Abenteuer des Adrian Tuppek im Ruhrgebiet – ein Glücksfund aus der E-Book-Szene

Glücksfall CoverKalt ist es in Dorsten, doch nicht nur deswegen schüttelt es den erfolglosen, aber ambitionierten Schriftsteller Adrian Tuppek.

Special Agent Jankowiak vom Finanzamt Marl sitzt ihm im Nacken und überhaupt – der Nebenjob als Testdieb hilft auch nur sehr bedingt über die Runden. Da liest er eine Bemerkung eines Erfolgsautors über die kurze Ent­stehungszeit seines Krimis und denkt bei sich, das kann er auch. Krimis gehen schließlich immer, das löst seine Finanzprobleme und wenn er sich selber unter Druck setzt, einen Krimi in sechs Tagen zu schreiben (unter Druck ist er immer am besten), dann schafft er das auch.

Eine Idee, ach was, zwei oder drei hat er bereits und probiert sie alle aus. Da braucht man ja nur in die Tageszeitung zu gucken, Diebstahl, Stalking, Börsenbetrug, Fälschung, Mord und Totschlag – alles frei Haus. Doch irgendwer will ihm Übel, irgendwer klaut ihm seine Ideen und ist gar so dreist, seine Geschichten als Hörer-Kommentar im Lokalfunk zu verbreiten, als Tuppek gerade zu Gast ist. Und woher kommt der Dachziegel, der plötzlich – ihn knapp verfehlend – auf dem Bürgerstieg landet?

Tuppek verdächtigt schließlich sein ganzes Umfeld, selbst seine ewige Jugendfreundin Lena ist vor Verdacht nicht gefeit. Und überhaupt – was hat Brad Pitt damit zu tun? Tuppek lässt sich nicht entmutigen, da ist er stur. Er hat schließlich seine Prinzipien – deswegen zieht er auch nicht weg aus dem Ruhrgebiet. Denn wenn er es hier nicht schafft, gute Geschichten zu schrei­ben, schafft er es woanders auch nicht.

Wie Tuppek lebt auch seine Schöpferin Doris Brockmann im nordöstlichen Ruhrgebiet (in Dorsten) und führt damit die Tradition erzählfreudiger Schriftstellerinnen aus dieser Stadt fort. Ihr Roman ist als Kindle-Version verfügbar und wird von ihr in Eigenregie vermarktet. So gesehen, war das Lesen dieses Romans durchaus ein Glücksfall. Denn genau das will man, wenn man sich  durch die Angebote der Indie-Autoren klickt.
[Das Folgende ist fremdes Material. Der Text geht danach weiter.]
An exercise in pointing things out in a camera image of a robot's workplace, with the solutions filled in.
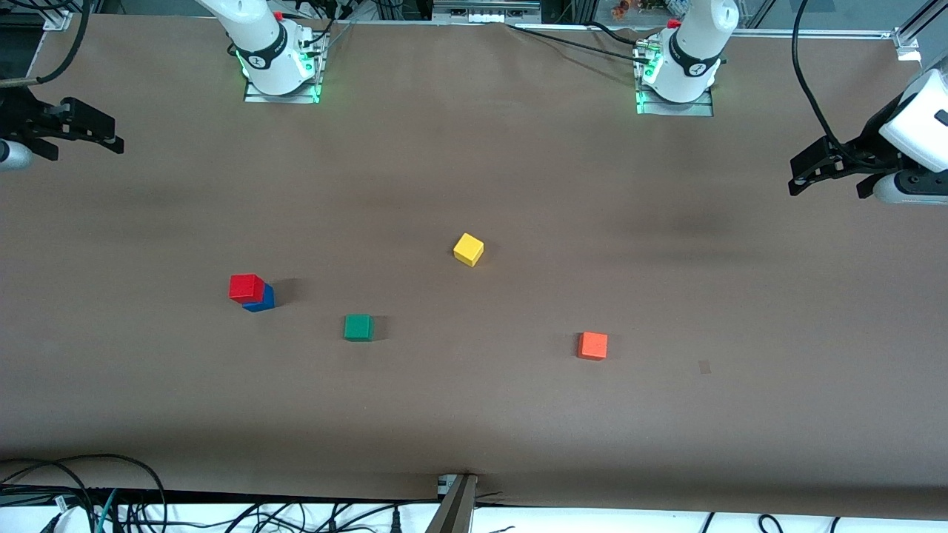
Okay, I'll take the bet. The red wooden cube block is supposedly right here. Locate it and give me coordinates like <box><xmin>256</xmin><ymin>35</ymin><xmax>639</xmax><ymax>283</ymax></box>
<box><xmin>229</xmin><ymin>273</ymin><xmax>265</xmax><ymax>304</ymax></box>

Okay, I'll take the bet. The yellow wooden cube block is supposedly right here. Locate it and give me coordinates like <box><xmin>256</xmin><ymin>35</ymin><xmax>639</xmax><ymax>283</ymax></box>
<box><xmin>453</xmin><ymin>232</ymin><xmax>485</xmax><ymax>267</ymax></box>

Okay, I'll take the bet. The white power strip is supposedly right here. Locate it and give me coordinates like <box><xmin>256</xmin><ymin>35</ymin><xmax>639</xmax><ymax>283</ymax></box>
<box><xmin>433</xmin><ymin>0</ymin><xmax>541</xmax><ymax>21</ymax></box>

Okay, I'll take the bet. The brown table cover sheet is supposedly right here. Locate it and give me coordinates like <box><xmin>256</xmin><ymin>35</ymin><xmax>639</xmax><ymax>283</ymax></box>
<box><xmin>0</xmin><ymin>13</ymin><xmax>948</xmax><ymax>519</ymax></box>

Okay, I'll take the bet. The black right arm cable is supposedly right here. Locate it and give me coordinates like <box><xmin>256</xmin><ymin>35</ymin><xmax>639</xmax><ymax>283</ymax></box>
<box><xmin>0</xmin><ymin>0</ymin><xmax>91</xmax><ymax>88</ymax></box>

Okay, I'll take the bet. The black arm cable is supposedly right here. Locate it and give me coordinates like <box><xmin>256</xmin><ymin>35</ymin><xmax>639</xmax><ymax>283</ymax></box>
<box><xmin>791</xmin><ymin>0</ymin><xmax>889</xmax><ymax>167</ymax></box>
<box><xmin>0</xmin><ymin>0</ymin><xmax>91</xmax><ymax>88</ymax></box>

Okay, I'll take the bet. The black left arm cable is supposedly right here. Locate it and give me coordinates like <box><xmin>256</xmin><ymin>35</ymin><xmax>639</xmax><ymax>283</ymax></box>
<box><xmin>791</xmin><ymin>0</ymin><xmax>889</xmax><ymax>167</ymax></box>

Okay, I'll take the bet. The aluminium frame corner profile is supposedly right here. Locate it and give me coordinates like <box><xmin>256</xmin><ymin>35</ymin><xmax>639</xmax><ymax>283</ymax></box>
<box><xmin>892</xmin><ymin>0</ymin><xmax>948</xmax><ymax>61</ymax></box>

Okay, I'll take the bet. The aluminium frame rail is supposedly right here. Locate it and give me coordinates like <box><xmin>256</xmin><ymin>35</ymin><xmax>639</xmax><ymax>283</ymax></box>
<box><xmin>722</xmin><ymin>28</ymin><xmax>897</xmax><ymax>39</ymax></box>

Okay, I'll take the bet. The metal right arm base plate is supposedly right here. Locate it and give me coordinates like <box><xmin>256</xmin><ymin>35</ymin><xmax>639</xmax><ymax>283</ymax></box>
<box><xmin>244</xmin><ymin>30</ymin><xmax>328</xmax><ymax>104</ymax></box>

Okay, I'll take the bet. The short black table cable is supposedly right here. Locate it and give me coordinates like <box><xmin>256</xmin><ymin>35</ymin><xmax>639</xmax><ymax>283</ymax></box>
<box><xmin>589</xmin><ymin>21</ymin><xmax>652</xmax><ymax>47</ymax></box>

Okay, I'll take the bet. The long black table cable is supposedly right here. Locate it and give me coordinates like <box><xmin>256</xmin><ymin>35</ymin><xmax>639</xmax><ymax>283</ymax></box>
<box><xmin>507</xmin><ymin>24</ymin><xmax>645</xmax><ymax>60</ymax></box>

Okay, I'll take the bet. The black looped floor cable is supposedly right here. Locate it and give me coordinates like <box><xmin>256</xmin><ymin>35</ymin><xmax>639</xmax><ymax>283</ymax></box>
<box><xmin>0</xmin><ymin>453</ymin><xmax>170</xmax><ymax>533</ymax></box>

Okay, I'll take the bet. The teal cable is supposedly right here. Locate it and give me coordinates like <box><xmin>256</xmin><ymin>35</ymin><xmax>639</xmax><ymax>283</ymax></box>
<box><xmin>95</xmin><ymin>489</ymin><xmax>119</xmax><ymax>533</ymax></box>

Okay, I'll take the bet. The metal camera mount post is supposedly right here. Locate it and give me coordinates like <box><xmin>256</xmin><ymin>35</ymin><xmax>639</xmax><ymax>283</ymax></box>
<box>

Eine kleine, feine Buch-Perle, sorgfältig recherchiert, klug beobachtend eine unterhaltsame Geschichte erzählend. Doris Brockmann ist dies gelungen. Behutsam ausformulierend, wohl auch ein wenig aus dem eigenen Erfahrungsschatz schöpfend, begibt sie sich auf die Ebene der Metafiction und begleitet ihren Adrian Tuppek mit viel Empathie, aber auch augenzwinkernd bei seinem Kampf mit dem inneren Schweinehund. Das Ganze garniert mit ruhrischem Lokalkolorit, der den Ortskundigen immer wieder zustimmend grinsen lässt.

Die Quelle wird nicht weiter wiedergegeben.